Più recentemente, Staub ha aiutato le scuole del Massachusetts a sviluppare un curriculum anti-astanti, destinato a incoraggiare i bambini a intervenire contro il bullismo. Il programma si basa su ricerche precedenti che hanno identificato le cause del comportamento degli astanti., Per esempio, gli studenti più grandi sono riluttanti a discutere le loro paure circa il bullismo, così ogni studente accetta tacitamente, paura di fare le onde, e nessuno identifica il problema—una forma di ignoranza pluralistica. Staub vuole cambiare la cultura della classe, dando a questi studenti l’opportunità di aria le loro paure.

“Se riesci a convincere le persone a esprimere la loro preoccupazione, allora esiste già una situazione completamente diversa”, ha detto.,

Questo riecheggia un punto che John Darley fa: più persone hanno bisogno di conoscere le sottili pressioni che possono causare il comportamento degli astanti, come la diffusione della responsabilità e l’ignoranza pluralistica. In questo modo saranno meglio preparati la prossima volta che incontrano una situazione di crisi. “Vogliamo far esplodere una visione particolare che le persone hanno:’ Se fossi in quella situazione, mi comporterei in un modo altruistico e meraviglioso'”, ha detto. “Quello che dico è, ‘No, stai fraintendendo ciò che sta accadendo. Voglio insegnarti le pressioni ., Poi, quando senti queste pressioni, voglio che sia un segnale che potresti sbagliare.'”

La ricerca suggerisce che questo tipo di educazione è possibile. Una serie di studi ha anche scoperto che le persone che hanno frequentato lezioni di psicologia sociale sulle cause del comportamento degli astanti erano meno suscettibili a tali influenze.

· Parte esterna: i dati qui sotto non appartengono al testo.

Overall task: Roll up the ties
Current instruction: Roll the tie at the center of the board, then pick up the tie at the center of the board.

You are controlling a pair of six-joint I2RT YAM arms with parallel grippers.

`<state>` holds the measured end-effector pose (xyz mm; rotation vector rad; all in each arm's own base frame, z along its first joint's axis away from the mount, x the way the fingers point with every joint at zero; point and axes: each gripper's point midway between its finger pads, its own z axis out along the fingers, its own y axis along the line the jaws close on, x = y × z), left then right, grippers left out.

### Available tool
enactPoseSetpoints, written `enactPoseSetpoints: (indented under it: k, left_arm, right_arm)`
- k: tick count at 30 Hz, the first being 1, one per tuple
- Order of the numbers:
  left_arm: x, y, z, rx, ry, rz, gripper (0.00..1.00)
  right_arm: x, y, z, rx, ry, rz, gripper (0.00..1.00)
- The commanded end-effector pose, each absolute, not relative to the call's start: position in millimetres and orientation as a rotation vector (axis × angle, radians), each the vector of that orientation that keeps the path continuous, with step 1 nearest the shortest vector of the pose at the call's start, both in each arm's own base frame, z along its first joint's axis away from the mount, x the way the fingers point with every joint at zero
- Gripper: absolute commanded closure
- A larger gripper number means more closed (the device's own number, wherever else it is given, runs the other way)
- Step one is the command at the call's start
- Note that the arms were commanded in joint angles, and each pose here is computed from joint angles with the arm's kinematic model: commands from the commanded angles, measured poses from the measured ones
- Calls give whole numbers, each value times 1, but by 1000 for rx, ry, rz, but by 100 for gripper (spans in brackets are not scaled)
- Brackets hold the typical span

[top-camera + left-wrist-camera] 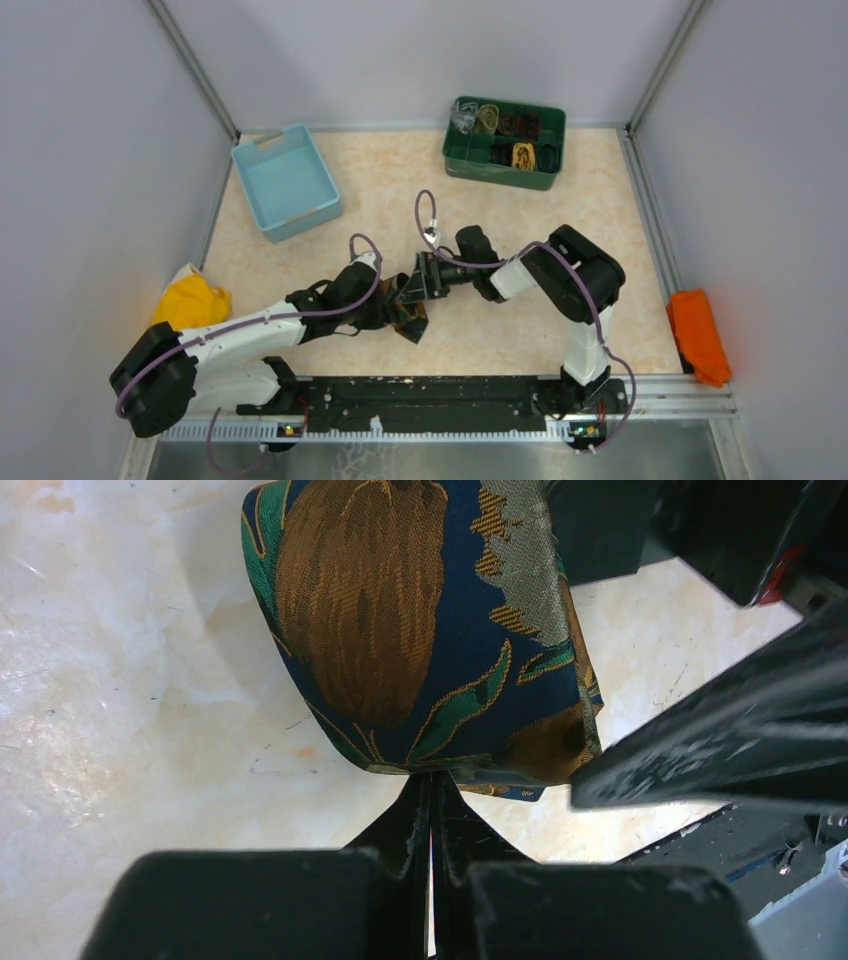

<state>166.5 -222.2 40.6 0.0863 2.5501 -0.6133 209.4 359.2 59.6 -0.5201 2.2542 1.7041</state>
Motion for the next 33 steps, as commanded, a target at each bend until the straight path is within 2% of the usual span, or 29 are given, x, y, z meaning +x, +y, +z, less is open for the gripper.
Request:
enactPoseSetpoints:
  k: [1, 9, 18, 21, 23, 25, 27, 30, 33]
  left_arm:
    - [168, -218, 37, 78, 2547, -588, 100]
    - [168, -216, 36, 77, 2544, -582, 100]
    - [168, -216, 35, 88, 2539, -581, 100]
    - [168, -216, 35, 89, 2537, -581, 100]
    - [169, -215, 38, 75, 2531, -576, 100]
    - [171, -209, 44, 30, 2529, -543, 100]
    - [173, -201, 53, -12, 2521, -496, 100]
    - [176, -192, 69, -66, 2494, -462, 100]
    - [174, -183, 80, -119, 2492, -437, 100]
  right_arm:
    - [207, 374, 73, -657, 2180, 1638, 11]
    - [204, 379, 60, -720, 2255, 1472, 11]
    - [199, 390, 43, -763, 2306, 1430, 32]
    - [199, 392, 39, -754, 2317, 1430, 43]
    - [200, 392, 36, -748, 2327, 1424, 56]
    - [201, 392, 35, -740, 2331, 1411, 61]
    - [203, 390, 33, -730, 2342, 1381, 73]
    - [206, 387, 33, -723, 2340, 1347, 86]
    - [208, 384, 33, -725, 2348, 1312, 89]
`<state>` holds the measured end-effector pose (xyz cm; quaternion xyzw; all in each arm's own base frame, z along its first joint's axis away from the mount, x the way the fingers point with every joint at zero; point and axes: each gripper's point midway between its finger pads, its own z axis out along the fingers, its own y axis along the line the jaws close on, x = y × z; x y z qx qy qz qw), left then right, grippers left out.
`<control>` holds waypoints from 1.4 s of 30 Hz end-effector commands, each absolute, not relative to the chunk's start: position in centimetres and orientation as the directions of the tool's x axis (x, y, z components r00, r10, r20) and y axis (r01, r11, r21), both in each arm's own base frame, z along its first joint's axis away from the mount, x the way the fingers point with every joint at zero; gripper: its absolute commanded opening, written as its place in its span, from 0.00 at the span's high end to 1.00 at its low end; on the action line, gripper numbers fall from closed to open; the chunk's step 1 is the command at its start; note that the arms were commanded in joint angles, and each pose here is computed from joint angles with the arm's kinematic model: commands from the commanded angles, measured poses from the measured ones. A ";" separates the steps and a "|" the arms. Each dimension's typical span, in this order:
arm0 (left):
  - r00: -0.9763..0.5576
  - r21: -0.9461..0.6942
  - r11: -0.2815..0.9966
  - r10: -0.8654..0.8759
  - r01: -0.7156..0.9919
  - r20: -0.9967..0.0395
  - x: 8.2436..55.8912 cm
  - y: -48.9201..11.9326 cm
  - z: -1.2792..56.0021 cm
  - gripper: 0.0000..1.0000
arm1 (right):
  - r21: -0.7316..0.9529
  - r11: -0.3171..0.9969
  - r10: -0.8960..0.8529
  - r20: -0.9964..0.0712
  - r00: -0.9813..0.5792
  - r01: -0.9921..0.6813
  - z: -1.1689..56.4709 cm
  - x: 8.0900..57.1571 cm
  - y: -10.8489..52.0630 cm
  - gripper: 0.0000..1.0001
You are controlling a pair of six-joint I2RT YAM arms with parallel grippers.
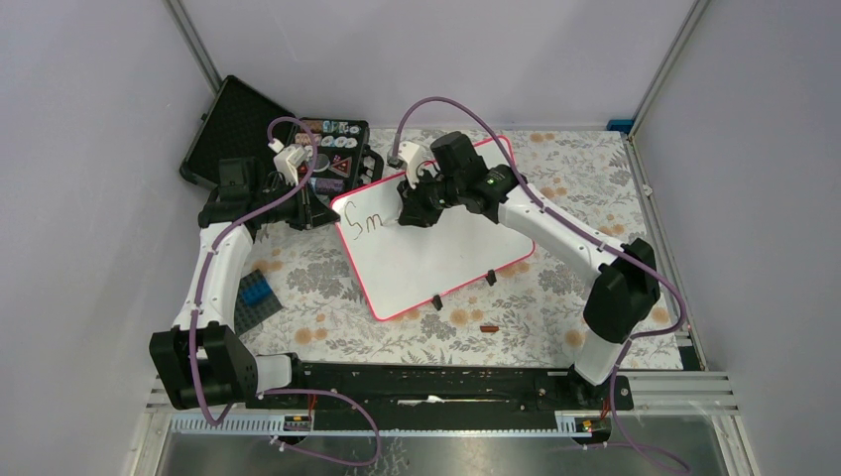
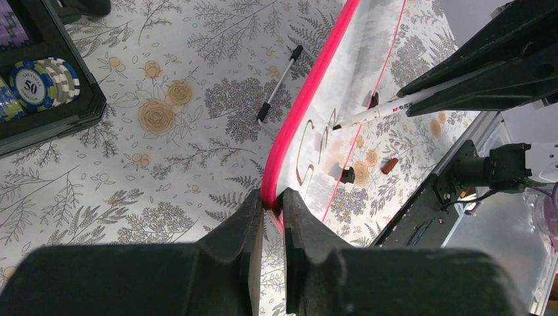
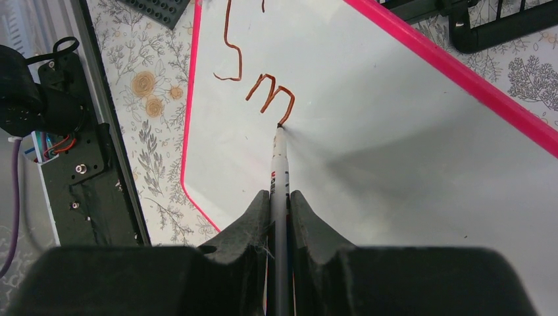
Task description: Write a sentence on the whiteboard
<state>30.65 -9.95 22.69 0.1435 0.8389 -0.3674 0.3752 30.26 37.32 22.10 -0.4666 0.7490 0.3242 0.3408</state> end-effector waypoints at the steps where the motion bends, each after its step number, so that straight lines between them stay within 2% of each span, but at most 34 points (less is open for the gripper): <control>1: -0.584 -0.422 0.698 -0.006 0.578 -0.812 31.4 -9.7 24.4 1.00 | 0.117 0.347 -0.440 -0.856 -0.272 -0.930 25.6 30.2 36.6 1.00; 9: -0.584 -0.424 0.695 -0.007 0.580 -0.812 31.2 -9.7 24.5 1.00 | 0.102 0.385 -0.411 -0.871 -0.270 -0.917 26.5 31.4 35.8 1.00; 29: -0.584 -0.421 0.696 -0.005 0.581 -0.812 31.3 -9.7 24.4 1.00 | 0.135 0.357 -0.397 -0.874 -0.281 -0.924 26.5 31.7 37.6 1.00; 42: -0.583 -0.420 0.700 -0.005 0.578 -0.812 31.3 -9.6 24.4 1.00 | 0.099 0.395 -0.426 -0.861 -0.277 -0.913 25.3 32.7 37.1 1.00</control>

Ma, naturalmente, nemmeno questa forma di educazione è una garanzia contro diventare uno spettatore. Siamo sempre soggetti alla complicata interazione tra la nostra disposizione personale e le esigenze delle circostanze., E potremmo non sapere mai come agiremo finché non ci troviamo in una crisi.

Per illustrare questo punto, Samuel Oliner ha raccontato la storia di un muratore polacco che è stato intervistato per il libro di Oliner, La personalità altruistica. Durante la seconda guerra mondiale, un ebreo fuggito da un campo di concentramento venne dal muratore e chiese aiuto. Il muratore lo ha allontanato, dicendo che non voleva mettere a rischio la sua famiglia. “Quindi è malvagio?”chiese Oliner. “Non direi che è malvagio. Non poteva agire abbastanza in fretta, suppongo, per dire, ‘ Nascondersi nel mio forno,’ o ‘Nascondersi nel mio granaio., Non la pensava così.”

” Se io fossi il muratore e tu venissi da me, e i nazisti fossero dietro di te e la Gestapo ti stesse inseguendo, sarei disposto ad aiutarti? Sarei disposto a rischiare la mia famiglia? Non lo so. Non lo so se lo sarei.”